A long silence and a pursing of lips. And then, craftily, 'So how much would you like to pay?'

My wizened jaw dropped. 'I. BEG. YOUR. PARDON.?'

'No, no, no, I'm not asking you for a bribe!' Now it was the cop's turn to look sheepish.

'Oh really?' I raised one grizzled eyebrow and took a long hard stare at his badge.

The cop reeled back, clearly withered by my sarcasm. 'No, in fact, you can go! Go on! This is just a warning!'

He shooed me away with a wave of his hand, and I roared away, feeling R500 richer.

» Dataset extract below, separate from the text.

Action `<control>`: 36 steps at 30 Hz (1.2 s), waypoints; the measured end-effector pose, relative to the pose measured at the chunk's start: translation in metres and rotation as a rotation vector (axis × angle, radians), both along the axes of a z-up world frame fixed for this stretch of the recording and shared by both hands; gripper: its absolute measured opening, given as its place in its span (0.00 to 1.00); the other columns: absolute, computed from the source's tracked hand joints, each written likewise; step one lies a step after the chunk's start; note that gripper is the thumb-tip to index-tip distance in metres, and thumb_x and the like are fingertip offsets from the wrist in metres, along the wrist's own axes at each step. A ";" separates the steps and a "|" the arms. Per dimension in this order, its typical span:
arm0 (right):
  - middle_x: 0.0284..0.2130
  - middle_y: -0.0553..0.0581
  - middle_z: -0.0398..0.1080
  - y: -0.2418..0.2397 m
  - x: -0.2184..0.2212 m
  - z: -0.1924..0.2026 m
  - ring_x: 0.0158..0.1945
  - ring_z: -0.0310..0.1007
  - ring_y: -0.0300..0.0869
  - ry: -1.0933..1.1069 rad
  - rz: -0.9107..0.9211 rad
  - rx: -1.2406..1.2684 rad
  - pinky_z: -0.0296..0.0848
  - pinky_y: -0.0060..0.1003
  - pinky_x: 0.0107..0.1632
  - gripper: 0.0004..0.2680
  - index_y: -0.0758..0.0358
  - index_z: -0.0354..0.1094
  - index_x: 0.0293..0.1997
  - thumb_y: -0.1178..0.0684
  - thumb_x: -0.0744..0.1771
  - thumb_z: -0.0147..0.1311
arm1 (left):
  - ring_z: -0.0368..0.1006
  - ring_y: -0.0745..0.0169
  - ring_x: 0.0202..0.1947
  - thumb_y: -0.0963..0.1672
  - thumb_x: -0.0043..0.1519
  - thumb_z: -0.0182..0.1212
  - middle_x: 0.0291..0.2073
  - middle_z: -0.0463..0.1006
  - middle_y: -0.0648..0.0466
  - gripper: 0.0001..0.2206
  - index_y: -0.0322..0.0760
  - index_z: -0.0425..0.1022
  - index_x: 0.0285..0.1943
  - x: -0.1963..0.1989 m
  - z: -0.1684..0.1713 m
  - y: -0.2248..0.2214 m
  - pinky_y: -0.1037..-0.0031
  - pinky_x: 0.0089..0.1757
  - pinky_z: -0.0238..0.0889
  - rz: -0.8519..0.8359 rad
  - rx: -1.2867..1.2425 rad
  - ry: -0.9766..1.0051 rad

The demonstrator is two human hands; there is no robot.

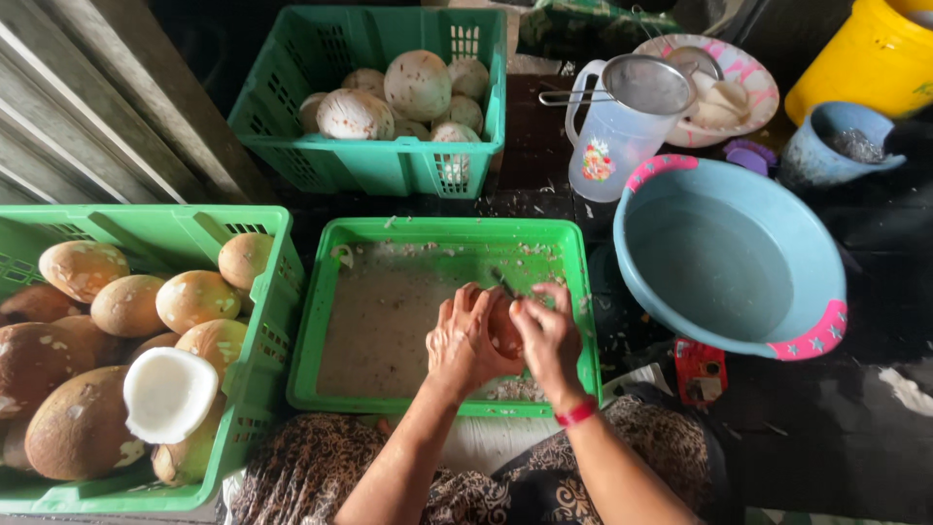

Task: The person peels a coconut using a small blade, removing the outer brown husk to reveal the white shell, while placing the debris into a green plastic tray.

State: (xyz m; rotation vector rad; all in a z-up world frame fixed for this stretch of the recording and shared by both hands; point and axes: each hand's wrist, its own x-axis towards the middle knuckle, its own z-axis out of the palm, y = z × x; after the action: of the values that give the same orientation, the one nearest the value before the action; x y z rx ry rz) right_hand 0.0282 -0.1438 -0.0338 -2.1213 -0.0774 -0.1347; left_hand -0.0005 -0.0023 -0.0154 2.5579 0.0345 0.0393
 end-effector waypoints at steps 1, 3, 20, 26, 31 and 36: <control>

When I thought about the incident later, I realised that, once again, the universe is trying to tell me something. I'm a law-abiding motorist (and an insufferably self-righteous one, at least when it comes to other drivers' misdemeanours) but I'm terribly dozy. It's so easy to slip into that Zen-like right-brain mode when you're driving, especially if it's along a route you've worn a groove in over 10 years and you're listening to music or 702 as you pootle along.

I hardly ever get speeding fines and in the 27 years (eina!) I've had a driver's license I've never been in a single accident or even a bumper bashing (touch wood). But I realised that I am dozy, and complacent, in the traffic (except when roused from my reverie to shake my fist at taxi drivers dicing with death) and that's a dangerous thing. So I have decided to smarten up my driving act. I might be 'elderly', but old bitches can learn new tricks.